Il est évident que tout cela a contri­bué à bras­ser, mêler ensemble les popu­la­tions rurales et cita­dines ; à nive­ler, en l’élevant, le niveau de leur esprit et de leur savoir, et, par contre­coup, à affai­blir les tra­di­tions, la vita­li­té des dia­lectes locaux, et à uni­for­mi­ser la langue de même que les cos­tumes et les mœurs ; et c’est peut-être ce dont Zola a eu seul, dans son roman la Terre, la claire et gran­diose vision.

Enfin la grande guerre en impo­sant à tous, pen­dant près de cinq ans, la vie com­mune de la tran­chée ou du dépôt, a ache­vé cet amal­game com­men­cé par le pro­grès, ou plu­tôt par ce que les bio­lo­gistes-phi­lo­sophes dénomment : l’évolution.

Aus­si, dans une foule de la pro­vince méri­dio­nale ou du Nord, réunie au chef-lieu, est-il presque impos­sible aujourd’hui de dis­tin­guer le pay­san du cita­din.

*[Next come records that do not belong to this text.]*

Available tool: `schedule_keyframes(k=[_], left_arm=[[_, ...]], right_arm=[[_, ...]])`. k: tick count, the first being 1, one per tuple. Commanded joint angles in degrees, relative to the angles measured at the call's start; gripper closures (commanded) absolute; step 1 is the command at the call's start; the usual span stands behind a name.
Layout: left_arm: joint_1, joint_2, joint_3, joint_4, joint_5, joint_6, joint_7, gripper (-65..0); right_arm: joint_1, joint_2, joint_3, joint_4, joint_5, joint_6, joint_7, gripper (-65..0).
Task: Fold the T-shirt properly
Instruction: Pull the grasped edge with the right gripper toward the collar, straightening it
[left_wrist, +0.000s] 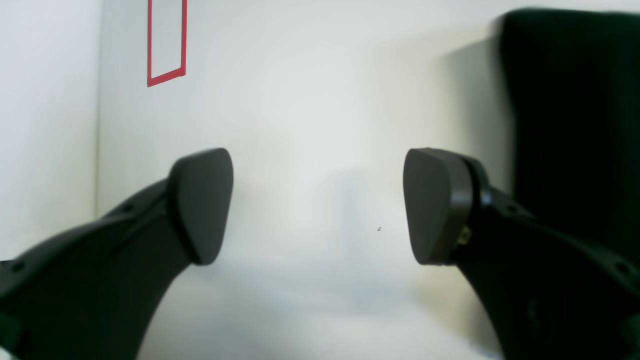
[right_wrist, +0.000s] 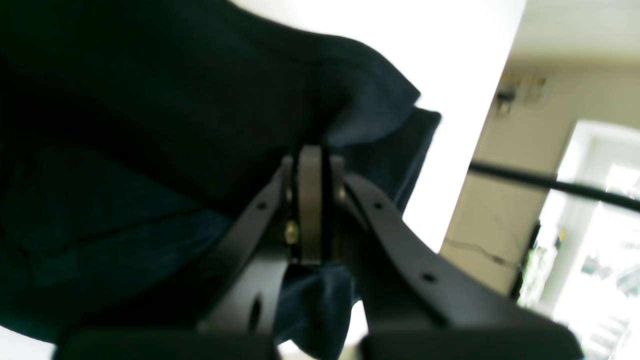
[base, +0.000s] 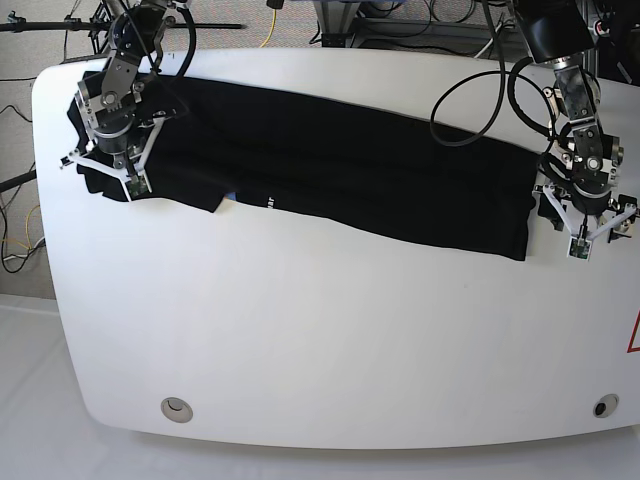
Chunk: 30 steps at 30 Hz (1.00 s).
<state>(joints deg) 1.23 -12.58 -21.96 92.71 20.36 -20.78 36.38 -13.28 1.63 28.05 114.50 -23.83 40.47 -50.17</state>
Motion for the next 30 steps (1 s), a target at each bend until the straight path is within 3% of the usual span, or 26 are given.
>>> schedule_keyframes(k=[1, 16, 30], left_arm=[[-0.84, -0.83, -0.24, 0.88, 0.26, 0.69, -1.00, -49.7], [-0.84, -0.83, -0.15, 0.88, 0.26, 0.69, -1.00, -49.7], [-0.58, -0.83, -0.42, 1.49, 0.26, 0.69, -0.73, -49.7]], right_arm=[[-0.48, 0.44, 0.21, 1.15, -0.12, -0.47, 0.63, 0.0], [-2.85, -2.20, 0.30, -1.84, 0.05, -0.47, 0.72, 0.0], [-3.47, -1.06, 0.74, -8.70, -1.09, -0.47, 1.07, 0.0]])
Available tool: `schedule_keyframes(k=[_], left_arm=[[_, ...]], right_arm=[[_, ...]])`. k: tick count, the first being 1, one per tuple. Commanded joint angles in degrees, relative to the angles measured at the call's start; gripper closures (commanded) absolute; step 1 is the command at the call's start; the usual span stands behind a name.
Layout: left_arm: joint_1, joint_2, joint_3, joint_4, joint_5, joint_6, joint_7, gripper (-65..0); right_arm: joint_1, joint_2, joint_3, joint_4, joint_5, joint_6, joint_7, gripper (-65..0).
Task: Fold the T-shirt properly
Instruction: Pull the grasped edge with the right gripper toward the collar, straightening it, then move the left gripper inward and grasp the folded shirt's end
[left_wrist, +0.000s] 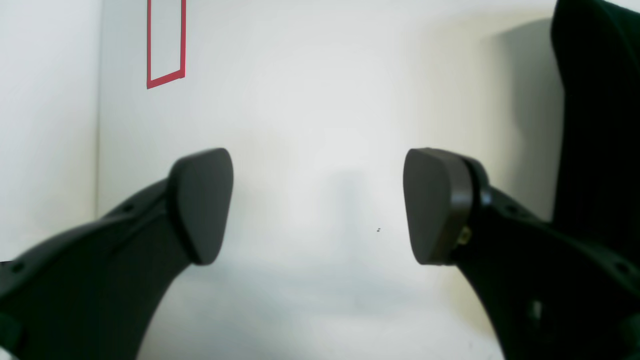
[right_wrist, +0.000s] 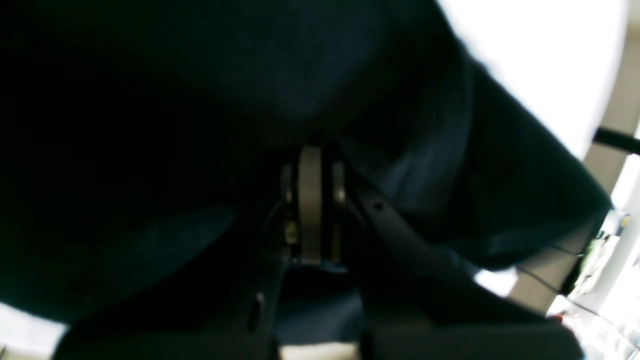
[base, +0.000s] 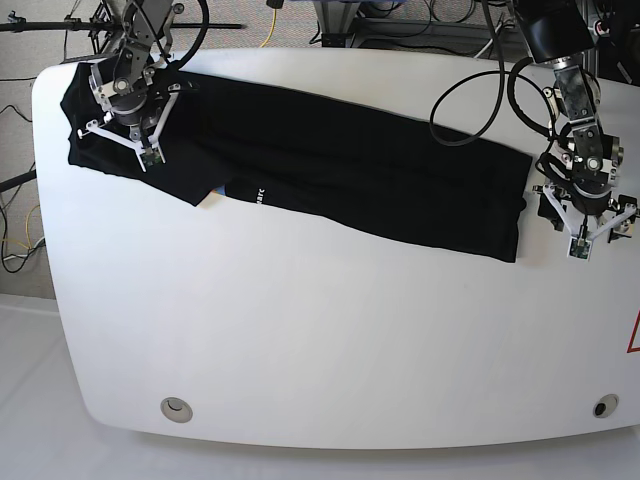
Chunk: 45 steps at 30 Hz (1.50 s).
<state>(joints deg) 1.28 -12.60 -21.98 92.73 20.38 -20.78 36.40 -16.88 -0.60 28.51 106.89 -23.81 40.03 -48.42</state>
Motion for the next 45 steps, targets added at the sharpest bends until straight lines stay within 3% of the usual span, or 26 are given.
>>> schedule_keyframes(k=[1, 9, 12, 17, 23, 31, 34, 41, 43, 45], left_arm=[[-0.62, -0.81, -0.40, 1.73, 0.23, 0.69, -0.75, -49.7], [-0.44, -0.63, -1.63, 7.18, 0.15, 0.51, -0.67, -49.7], [-0.62, -0.63, -1.54, 9.21, -0.03, 0.42, -0.67, -49.7], [-0.80, 1.13, -1.45, 11.32, -0.12, 0.16, -0.67, -49.7], [-0.88, 3.77, -1.45, 14.04, 0.06, -6.35, -0.67, -49.3], [-0.36, 9.57, -1.54, 14.74, 0.23, -15.14, -0.67, -48.1], [-0.27, 11.59, -1.72, 14.66, 0.32, -17.07, -0.67, -41.5], [1.75, 14.40, -1.45, 14.22, 0.32, -17.95, -0.93, -6.7], [2.02, 14.84, -1.10, 13.34, 0.32, -18.13, -0.84, -3.2], [2.02, 15.02, -0.22, 12.28, 0.32, -18.13, -0.75, -3.8]], right_arm=[[0.23, 1.26, 0.19, -2.14, -1.64, -0.03, -0.50, 0.0], [0.40, 1.00, 0.02, -3.64, -4.71, -0.03, 3.54, -0.6], [0.58, 1.00, 0.02, -3.46, -5.42, -0.03, 3.90, -4.9], [0.66, 1.00, 0.28, -1.88, -4.98, -0.03, 4.07, -17.5], [0.58, 0.91, 0.02, 3.04, -4.80, -0.03, 4.07, -29.9], [0.66, -1.11, 0.02, 5.50, -4.89, -0.03, 4.16, -31.5], [0.66, -1.38, 0.02, 5.94, -4.89, -0.03, 4.16, -31.5], [0.14, -1.46, 0.02, 5.86, -4.80, -0.03, 4.16, -31.4], [0.14, -1.46, 0.02, 5.68, -4.71, -0.03, 4.16, -30.1], [0.05, -1.46, 0.02, 5.59, -4.71, -0.03, 4.16, -27.3]])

Et l’on peut dire que le mot « pay­san » a per­du à peu près toute sa signi­fi­ca­tion psy­cho­lo­gique et ne sera bien­tôt plus qu’une expres­sion dont les démo­graphes seuls se serviront.

Mais que de ce phé­no­mène évo­lu­tif, inévi­table et néces­saire point ne s’attristent ni ne se décou­ragent les roman­ciers et les poètes de la terre fran­çaise ; si le roman cham­pêtre, en tant qu’é­tude de mœurs pit­to­resques et bour­geoises, semble bien mort, il leur reste à suivre et à fixer dans leurs œuvres, cette pas­sion­nante évo­lu­tion, je ne dis pas du pay­san cos­su, plus cour­bé que jamais vers sa terre et vers son or, mais du paria de la glèbe, qui com­mence sa route vers le grand soir.

Il leur reste, enfin, dans la varié­té infi­nie de sa rus­ti­ci­té, l’impérissable Beau­té de la Nature, ins­pi­ra­trice éter­nelle de l’Art.